LA PAROLA

Tiro

«Dammi il tiro». «Ti dò subito il tiro». «Il tiro non funziona». «Si prega di non dare il tiro agli sconosciuti»… Queste e altre analoghe sono espressioni che si possono sentire solo in giro per Bologna. E in quasi tutti gli androni dei palazzi campeggia una doppia pulsantiera con le scritte “tiro” e “luce”. Ma che cos’è il tiro? È il pulsante nell’atrio di uno stabile o sul citofono all’interno di un appartamento che serve per aprire il portone.

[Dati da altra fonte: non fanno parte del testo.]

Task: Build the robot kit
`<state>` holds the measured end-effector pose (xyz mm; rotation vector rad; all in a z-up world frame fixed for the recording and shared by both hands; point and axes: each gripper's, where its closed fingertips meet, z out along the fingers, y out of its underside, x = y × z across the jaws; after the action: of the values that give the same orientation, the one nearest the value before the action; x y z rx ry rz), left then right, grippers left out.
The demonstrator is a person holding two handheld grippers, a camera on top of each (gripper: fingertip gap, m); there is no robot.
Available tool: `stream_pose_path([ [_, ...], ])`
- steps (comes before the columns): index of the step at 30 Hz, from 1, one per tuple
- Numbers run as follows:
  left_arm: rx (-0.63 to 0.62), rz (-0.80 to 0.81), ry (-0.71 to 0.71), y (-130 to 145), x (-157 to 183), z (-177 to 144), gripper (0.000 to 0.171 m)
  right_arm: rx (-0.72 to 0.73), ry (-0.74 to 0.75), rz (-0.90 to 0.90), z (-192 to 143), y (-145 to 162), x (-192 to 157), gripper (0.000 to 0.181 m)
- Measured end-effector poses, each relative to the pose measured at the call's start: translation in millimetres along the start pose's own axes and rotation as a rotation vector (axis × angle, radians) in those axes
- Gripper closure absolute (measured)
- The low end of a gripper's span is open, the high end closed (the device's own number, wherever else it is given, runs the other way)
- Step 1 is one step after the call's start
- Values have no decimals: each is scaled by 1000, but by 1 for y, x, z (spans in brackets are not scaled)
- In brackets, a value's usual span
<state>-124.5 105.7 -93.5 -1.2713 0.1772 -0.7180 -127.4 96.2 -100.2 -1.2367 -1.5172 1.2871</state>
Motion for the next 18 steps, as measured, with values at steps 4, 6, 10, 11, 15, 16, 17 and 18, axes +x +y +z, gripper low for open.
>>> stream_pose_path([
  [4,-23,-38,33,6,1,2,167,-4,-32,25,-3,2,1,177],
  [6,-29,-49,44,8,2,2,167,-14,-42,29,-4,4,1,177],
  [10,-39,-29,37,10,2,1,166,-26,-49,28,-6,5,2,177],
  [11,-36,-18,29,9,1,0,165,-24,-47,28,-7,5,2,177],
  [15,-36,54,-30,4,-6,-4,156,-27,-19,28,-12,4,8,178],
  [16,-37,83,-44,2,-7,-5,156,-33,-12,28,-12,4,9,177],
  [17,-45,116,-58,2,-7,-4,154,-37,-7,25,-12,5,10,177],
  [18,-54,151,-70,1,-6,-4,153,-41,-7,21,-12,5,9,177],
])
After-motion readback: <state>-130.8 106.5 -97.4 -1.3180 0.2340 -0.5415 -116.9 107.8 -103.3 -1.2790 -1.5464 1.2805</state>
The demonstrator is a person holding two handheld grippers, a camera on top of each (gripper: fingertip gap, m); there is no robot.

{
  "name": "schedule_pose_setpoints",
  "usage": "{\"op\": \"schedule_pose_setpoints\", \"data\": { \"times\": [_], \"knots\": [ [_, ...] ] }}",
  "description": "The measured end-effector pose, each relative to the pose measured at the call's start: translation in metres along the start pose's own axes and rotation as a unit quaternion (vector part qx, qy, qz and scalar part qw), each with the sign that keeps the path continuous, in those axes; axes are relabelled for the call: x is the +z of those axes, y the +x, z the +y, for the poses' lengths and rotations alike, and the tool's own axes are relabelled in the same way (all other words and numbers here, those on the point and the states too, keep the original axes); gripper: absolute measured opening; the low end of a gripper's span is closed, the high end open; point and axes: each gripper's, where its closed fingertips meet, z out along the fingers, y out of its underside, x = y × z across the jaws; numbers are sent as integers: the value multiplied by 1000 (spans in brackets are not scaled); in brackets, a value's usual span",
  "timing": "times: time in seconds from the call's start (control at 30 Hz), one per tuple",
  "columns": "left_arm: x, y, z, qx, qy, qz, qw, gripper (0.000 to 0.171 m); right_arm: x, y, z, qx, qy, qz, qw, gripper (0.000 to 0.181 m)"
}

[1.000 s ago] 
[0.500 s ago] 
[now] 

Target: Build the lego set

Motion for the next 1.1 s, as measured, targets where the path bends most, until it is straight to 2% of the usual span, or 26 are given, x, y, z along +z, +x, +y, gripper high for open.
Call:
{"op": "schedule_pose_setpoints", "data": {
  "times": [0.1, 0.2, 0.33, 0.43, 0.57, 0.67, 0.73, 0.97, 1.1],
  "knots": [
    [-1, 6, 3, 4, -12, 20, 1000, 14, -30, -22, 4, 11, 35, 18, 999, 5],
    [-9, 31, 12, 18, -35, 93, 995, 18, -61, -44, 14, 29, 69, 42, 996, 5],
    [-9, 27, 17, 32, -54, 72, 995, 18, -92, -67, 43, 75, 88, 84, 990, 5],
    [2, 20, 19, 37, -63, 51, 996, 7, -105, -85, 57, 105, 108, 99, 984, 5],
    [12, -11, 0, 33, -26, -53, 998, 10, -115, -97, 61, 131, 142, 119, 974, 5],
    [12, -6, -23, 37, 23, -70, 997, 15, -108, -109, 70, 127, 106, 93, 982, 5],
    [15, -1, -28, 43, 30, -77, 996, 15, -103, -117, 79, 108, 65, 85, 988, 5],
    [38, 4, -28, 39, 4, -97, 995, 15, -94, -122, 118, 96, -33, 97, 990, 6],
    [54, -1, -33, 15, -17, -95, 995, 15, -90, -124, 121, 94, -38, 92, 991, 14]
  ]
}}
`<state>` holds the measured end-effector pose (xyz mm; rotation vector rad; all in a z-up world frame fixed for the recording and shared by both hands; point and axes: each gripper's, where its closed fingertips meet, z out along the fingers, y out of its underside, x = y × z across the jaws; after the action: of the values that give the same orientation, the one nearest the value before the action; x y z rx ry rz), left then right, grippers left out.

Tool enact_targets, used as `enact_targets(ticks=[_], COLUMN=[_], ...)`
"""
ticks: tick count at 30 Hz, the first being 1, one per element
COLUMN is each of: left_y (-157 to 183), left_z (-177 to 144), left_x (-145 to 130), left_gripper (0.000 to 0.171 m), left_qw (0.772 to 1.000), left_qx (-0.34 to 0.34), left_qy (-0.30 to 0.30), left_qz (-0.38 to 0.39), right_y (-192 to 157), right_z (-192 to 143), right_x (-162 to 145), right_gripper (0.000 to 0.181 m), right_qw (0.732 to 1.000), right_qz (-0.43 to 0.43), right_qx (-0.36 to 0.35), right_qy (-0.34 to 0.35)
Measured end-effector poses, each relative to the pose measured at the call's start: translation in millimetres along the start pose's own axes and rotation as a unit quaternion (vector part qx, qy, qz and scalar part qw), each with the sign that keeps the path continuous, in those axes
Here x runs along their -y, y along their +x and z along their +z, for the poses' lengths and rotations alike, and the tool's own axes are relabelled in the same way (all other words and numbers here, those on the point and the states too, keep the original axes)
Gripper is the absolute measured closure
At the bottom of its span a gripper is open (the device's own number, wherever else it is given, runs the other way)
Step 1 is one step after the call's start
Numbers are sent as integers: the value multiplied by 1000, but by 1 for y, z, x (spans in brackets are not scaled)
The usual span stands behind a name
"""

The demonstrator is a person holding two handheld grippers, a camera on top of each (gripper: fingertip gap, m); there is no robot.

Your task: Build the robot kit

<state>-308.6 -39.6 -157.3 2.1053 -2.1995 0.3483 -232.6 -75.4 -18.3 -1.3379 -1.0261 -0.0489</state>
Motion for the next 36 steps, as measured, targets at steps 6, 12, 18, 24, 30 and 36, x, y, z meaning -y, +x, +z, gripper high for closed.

Il termine è talmente radicato nella cultura popolare che molti bolognesi pensano sia di uso comune in tutta Italia e regolarmente compreso nei dizionari. Non ha nulla a che vedere con il popolare “tiro di sigaretta” o con il gergale “tiro di cocaina”, ma deriva proprio da verbo tirare nella sua prima accezione: «Trazione esercitata su un oggetto in modo da spostarlo, metterlo in tensione», secondo quanto riporta il Sabatini-Coletti.

L’espressione ha a che fare con la conformazione delle tipiche case bolognesi, quasi tutte con portici molto alti, in modo che potessero entrare dal portone anche persone a cavallo, e con corti interne dove lasciare gli animali. Di conseguenza gli appartamenti al piano nobile si trovavano molto in alto rispetto alla strada. Per questo, nei secoli passati, ogni portone era collegato con una catena o una corda ai piani superiori in modo che chi voleva entrare spingeva un bottone azionante una campanella e chi voleva aprire tirava con un colpo secco la catena o la corda collegata alla serratura. Nato in epoca in cui i palazzi erano illuminati dalle candele, il modo di dire è rimasto anche dopo l’avvento dell’energia elettrica. A Bologna quindi anche i postini dicono abitualmente: «Posta in buca. Mi dà il tiro?».